Hopefully they simply don't back an architecture where the only option is to pull the plug.

the only type of architecture that is resistant to this would have to be distributed. for anything centralized and under control of a US company, the US laws can compel them to install intercept devices. sadly, not everything can be distributed, there will be centralization somewhere.

So people should start using it and hope that when the US compels them to do something, it is done in a way where Mozilla can resist it politically?

it's hard to answer this with a blanket statement because it's one company that does many things and builds many products. i'm not sure what the law says about requiring a company to continue to operate a service just for the sake of intercepting traffic, when the morals/mission of the company would otherwise terminate the service. i'd be interested to see if something like this has been tested in court.

the general rule of thumb is, don't base critical parts of your business or personal life on third-party cloud products that may go away for whatever reason, without your control and without notice. this includes Google's random termination of APIs, encrypted email services, etc. have a plan B if for some reason the Tor relays need to be suddenly taken offline, forever.

Company morals, mission statements, constitutions etc are marketing material and not law.
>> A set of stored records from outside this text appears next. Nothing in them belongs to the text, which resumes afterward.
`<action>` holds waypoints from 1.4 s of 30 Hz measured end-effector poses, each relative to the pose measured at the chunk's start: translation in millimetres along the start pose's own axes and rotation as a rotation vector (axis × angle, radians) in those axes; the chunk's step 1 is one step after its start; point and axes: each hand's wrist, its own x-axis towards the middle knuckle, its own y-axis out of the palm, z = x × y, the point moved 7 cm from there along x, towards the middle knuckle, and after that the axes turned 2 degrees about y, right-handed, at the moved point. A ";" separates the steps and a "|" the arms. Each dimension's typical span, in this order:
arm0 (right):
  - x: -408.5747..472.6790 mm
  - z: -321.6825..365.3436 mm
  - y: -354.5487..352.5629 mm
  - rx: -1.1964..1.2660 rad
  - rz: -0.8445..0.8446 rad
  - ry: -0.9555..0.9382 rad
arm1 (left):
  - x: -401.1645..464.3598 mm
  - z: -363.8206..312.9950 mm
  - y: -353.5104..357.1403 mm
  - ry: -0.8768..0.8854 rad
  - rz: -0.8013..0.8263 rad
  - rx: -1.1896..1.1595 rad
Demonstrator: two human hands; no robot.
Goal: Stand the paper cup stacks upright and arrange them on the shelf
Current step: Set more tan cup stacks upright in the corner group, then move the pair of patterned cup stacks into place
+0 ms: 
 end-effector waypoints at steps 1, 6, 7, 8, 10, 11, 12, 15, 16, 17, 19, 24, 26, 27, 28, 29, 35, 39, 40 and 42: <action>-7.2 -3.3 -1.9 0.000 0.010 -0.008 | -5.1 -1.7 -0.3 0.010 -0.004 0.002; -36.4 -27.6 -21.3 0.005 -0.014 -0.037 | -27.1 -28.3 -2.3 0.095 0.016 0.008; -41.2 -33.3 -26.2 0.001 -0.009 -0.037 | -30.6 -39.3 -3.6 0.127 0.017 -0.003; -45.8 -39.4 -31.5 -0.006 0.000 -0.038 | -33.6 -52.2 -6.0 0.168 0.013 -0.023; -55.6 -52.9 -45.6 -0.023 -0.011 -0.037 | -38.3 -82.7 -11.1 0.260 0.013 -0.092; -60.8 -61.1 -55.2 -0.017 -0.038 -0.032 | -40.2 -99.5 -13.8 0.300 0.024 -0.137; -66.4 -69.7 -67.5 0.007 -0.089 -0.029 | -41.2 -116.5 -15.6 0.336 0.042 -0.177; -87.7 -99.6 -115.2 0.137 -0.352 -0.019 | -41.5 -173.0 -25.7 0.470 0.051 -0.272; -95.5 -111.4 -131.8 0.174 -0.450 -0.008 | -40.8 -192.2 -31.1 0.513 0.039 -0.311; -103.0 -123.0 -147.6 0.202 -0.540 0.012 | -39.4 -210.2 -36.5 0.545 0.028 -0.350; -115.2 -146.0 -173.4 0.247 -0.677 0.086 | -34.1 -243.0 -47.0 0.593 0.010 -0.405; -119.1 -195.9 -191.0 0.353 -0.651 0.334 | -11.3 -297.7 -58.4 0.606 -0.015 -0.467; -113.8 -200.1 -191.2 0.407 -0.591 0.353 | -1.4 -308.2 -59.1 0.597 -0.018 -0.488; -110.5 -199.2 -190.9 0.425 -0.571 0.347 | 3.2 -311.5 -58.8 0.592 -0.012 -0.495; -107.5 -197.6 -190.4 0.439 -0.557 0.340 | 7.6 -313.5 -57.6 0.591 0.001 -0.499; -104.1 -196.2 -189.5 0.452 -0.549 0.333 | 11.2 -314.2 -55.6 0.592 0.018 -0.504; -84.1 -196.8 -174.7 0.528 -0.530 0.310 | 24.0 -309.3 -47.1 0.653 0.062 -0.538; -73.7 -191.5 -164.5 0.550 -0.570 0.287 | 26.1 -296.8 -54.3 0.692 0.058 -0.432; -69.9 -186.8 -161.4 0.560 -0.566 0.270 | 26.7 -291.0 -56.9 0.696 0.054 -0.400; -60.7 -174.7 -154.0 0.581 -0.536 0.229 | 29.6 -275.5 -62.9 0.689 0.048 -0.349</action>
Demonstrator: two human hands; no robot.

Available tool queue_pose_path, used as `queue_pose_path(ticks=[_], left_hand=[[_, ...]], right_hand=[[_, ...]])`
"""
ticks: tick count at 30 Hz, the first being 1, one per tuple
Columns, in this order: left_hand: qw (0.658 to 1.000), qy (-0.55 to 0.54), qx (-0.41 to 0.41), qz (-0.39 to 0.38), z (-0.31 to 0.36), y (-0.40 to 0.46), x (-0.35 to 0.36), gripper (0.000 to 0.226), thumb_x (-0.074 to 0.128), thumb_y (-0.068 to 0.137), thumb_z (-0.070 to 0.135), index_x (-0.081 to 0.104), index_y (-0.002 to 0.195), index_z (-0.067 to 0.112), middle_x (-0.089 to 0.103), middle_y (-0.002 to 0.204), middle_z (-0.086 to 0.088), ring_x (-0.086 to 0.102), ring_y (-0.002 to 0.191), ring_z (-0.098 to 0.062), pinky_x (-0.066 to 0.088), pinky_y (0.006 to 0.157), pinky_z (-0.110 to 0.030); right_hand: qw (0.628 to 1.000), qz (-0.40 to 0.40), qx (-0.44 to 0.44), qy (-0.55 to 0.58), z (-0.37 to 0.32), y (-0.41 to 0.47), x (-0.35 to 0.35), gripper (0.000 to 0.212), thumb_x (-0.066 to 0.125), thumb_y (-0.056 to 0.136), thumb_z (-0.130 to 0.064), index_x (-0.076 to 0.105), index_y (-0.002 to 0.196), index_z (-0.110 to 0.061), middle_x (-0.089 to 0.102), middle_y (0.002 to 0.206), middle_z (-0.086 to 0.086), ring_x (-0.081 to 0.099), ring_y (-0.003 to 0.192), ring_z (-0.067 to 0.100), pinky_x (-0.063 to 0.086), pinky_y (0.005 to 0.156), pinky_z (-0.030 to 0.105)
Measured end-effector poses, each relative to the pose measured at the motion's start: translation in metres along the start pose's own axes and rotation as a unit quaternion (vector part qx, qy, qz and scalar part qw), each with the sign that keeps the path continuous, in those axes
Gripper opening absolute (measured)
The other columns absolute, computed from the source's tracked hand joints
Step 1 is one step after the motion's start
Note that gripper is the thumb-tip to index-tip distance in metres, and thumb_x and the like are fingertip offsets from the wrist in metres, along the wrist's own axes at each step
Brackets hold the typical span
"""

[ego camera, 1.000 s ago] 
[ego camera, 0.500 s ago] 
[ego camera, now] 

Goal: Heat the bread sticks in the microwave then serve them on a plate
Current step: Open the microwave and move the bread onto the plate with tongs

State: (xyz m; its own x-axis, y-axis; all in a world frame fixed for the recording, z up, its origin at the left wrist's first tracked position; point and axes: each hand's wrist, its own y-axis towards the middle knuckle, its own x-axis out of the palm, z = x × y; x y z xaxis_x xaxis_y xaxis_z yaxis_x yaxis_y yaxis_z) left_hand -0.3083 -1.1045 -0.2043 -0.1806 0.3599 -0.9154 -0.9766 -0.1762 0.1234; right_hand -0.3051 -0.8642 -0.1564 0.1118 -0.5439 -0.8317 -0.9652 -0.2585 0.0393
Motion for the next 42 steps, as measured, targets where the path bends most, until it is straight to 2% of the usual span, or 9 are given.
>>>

If the law requires a company to comply but their mission statement goes against this, the law will win every time.

This is why the right place to put this sort of thing if you're really serious about it is in the corporate charter. Then it does become law as far as the company is concerned, since it's only chartered to operate under the terms of the charter.

Unfortunately, some jurisdictions don't allow sufficient customization of corporate charters to do this yet. It's been getting a bit better recently.

i dont think i claimed their morals would allow them to not comply with the law. but a company's past conduct is pretty important to evaluate in the context of how such situations will be handled. i'm unaware of a law that requires companies to continue providing compromised services to their users, for example.

I still don't see why someone worried about the US government would even start using a service where the best outcome of a warrant is that the service gets shut down.